西洋のシステム・モデルが政治構造の機能的特殊性を強調し、伝統的システムのモデルが政治構造・社会構造の非類別的・拡散的性格を過度に強調しているからでしょう。
機能的明確さ、および構造分化という点から両システムの相違を考えれば、西洋システムにあっては機
能的明確さを有し、規制的役割を演ずる分化された構造が存在しています。
一方、非西洋システム、原始的・伝統的システムでは分化が欠如しています。
例えば、近代的な政党制の発展は、利益集団やマス・メディアなどの他の構造による政治的補充機能の遂行も、政治的補充行為として出現するに先立って、政党制を通過し、政党システムによって処理される傾向にあることを意味しています。
西洋システムにあっては、立法部、行政部、官僚機構、裁判所、選挙制度、政党、利益集団、マス・メディア間に比較的高度の構造分化が存在します。
そして、各構造は全体としての政治システムの内部で、規制的役割ないしは役割を演じる傾向があります。

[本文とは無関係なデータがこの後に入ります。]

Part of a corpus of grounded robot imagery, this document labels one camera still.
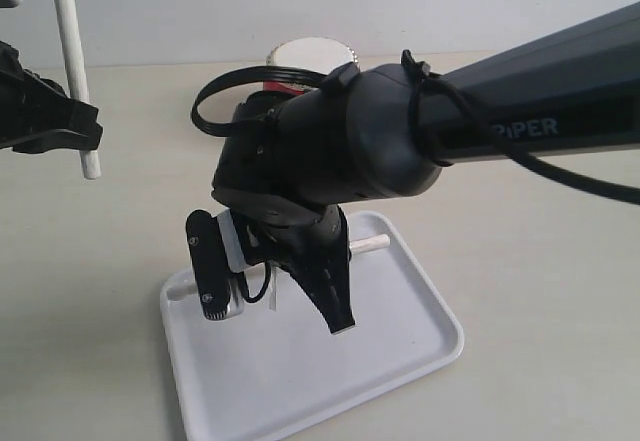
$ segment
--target white table
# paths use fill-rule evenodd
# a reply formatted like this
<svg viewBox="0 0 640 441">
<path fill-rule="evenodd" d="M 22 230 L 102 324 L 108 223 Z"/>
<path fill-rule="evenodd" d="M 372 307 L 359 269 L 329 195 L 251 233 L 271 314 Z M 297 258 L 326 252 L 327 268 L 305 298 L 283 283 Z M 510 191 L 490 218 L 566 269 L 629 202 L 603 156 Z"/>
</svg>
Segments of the white table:
<svg viewBox="0 0 640 441">
<path fill-rule="evenodd" d="M 446 71 L 481 54 L 429 59 Z M 184 439 L 158 295 L 189 264 L 186 215 L 219 209 L 209 191 L 222 141 L 191 126 L 191 102 L 238 66 L 90 70 L 105 127 L 98 181 L 82 179 L 76 153 L 0 153 L 2 439 Z M 228 119 L 249 91 L 220 95 L 209 116 Z M 554 161 L 640 184 L 638 152 Z M 347 206 L 364 208 L 399 228 L 466 347 L 293 439 L 637 437 L 640 209 L 509 161 L 449 168 L 418 198 Z"/>
</svg>

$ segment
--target black cable
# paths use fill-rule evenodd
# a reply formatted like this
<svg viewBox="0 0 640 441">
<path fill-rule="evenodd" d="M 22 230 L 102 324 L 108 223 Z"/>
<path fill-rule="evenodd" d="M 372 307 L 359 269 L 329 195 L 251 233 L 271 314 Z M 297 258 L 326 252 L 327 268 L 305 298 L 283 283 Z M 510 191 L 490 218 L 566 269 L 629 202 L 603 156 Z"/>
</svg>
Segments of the black cable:
<svg viewBox="0 0 640 441">
<path fill-rule="evenodd" d="M 198 107 L 209 96 L 243 84 L 272 81 L 317 88 L 324 78 L 324 74 L 316 73 L 315 71 L 280 66 L 254 66 L 231 71 L 217 77 L 200 90 L 191 108 L 191 121 L 200 131 L 210 136 L 221 138 L 233 136 L 252 129 L 262 130 L 266 126 L 266 123 L 262 119 L 250 118 L 241 119 L 233 123 L 215 123 L 204 119 L 198 112 Z"/>
<path fill-rule="evenodd" d="M 412 134 L 414 134 L 417 129 L 419 93 L 424 91 L 427 93 L 443 94 L 451 100 L 460 113 L 471 121 L 478 131 L 487 138 L 495 148 L 523 168 L 526 168 L 529 171 L 551 181 L 555 181 L 556 183 L 563 184 L 585 193 L 616 201 L 622 201 L 624 203 L 640 205 L 640 189 L 602 181 L 600 179 L 568 171 L 564 168 L 560 168 L 559 166 L 554 166 L 553 164 L 549 164 L 533 156 L 529 152 L 516 146 L 508 139 L 496 133 L 488 123 L 476 115 L 471 105 L 457 88 L 439 77 L 432 76 L 429 72 L 428 65 L 425 65 L 424 63 L 416 63 L 411 57 L 411 53 L 408 51 L 403 53 L 402 64 L 405 69 L 408 69 L 408 73 L 416 83 L 416 86 L 419 86 L 419 89 L 414 90 L 412 99 L 409 102 L 409 128 L 412 131 Z M 414 139 L 418 140 L 420 138 L 414 135 Z"/>
<path fill-rule="evenodd" d="M 240 288 L 240 294 L 242 295 L 242 299 L 244 299 L 249 304 L 255 304 L 264 298 L 264 295 L 267 293 L 267 288 L 269 287 L 269 283 L 271 282 L 271 263 L 265 261 L 264 263 L 264 281 L 262 283 L 262 287 L 258 294 L 254 297 L 251 297 L 249 294 L 249 286 L 247 285 L 247 280 L 244 278 L 240 281 L 238 287 Z"/>
</svg>

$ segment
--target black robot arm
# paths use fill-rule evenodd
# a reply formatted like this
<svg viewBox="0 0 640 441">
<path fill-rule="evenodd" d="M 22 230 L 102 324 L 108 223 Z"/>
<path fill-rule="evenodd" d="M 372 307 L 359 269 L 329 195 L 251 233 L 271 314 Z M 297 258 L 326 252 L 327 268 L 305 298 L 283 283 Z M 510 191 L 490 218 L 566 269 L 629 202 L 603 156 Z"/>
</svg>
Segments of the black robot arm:
<svg viewBox="0 0 640 441">
<path fill-rule="evenodd" d="M 353 63 L 325 78 L 301 72 L 319 89 L 255 93 L 229 125 L 200 116 L 198 104 L 230 85 L 293 76 L 269 69 L 214 80 L 192 119 L 229 136 L 212 194 L 264 240 L 253 264 L 288 271 L 332 332 L 353 324 L 338 204 L 417 195 L 452 163 L 505 155 L 568 186 L 640 204 L 636 188 L 531 155 L 640 145 L 640 3 L 443 76 L 405 52 L 400 64 L 364 72 Z"/>
</svg>

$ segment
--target robotic arm
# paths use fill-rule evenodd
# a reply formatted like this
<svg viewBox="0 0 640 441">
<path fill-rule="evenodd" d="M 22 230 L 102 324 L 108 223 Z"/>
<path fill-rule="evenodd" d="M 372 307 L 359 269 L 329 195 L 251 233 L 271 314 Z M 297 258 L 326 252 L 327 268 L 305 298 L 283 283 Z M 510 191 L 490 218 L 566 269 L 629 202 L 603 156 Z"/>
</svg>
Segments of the robotic arm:
<svg viewBox="0 0 640 441">
<path fill-rule="evenodd" d="M 257 81 L 318 89 L 254 93 L 230 124 L 199 114 L 208 96 Z M 335 333 L 354 324 L 341 203 L 418 195 L 453 163 L 508 156 L 554 181 L 640 204 L 635 188 L 531 155 L 640 145 L 640 3 L 444 76 L 409 52 L 400 64 L 360 72 L 350 63 L 326 77 L 273 67 L 227 73 L 203 88 L 191 116 L 228 138 L 212 195 L 230 210 L 187 220 L 205 316 L 225 319 L 239 299 L 259 299 L 242 271 L 265 263 L 287 271 Z M 269 270 L 263 288 L 268 281 Z"/>
</svg>

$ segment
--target white wall
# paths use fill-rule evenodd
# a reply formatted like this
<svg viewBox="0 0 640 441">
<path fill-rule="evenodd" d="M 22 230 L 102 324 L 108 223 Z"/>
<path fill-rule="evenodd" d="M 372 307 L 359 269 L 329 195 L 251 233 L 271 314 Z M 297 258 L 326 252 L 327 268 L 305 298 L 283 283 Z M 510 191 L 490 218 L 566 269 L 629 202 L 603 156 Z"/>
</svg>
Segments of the white wall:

逆に、より原始的・伝統的・過渡的なシステムにあっては、構造分化の度合は多様であり、一般にその度合は低いです。
さらに、各構造の機能は相互規制的ではないのです。
極端な場合には、全機能的構造が存在し、ある場合にはそれが、家庭システム、経済システム、教会システム、政治システムの機能を断続的に演じます。
通常、未分化で、1次的な構造が政治的機能、統治的機能双方を営んでいます。
そこでは、家庭・教会・教育制度・経済システムすら、政治システムの重要な一部となり、政治的社会化・補充、利益表出、伝達などの機能を演じているのです。
しかし、既に述べたように、両システムの相違を過度に誇張すべきではありません。
いかに近代的であれ、どんなシステムでも伝統性と間歓性を完全に排除し得ないのです。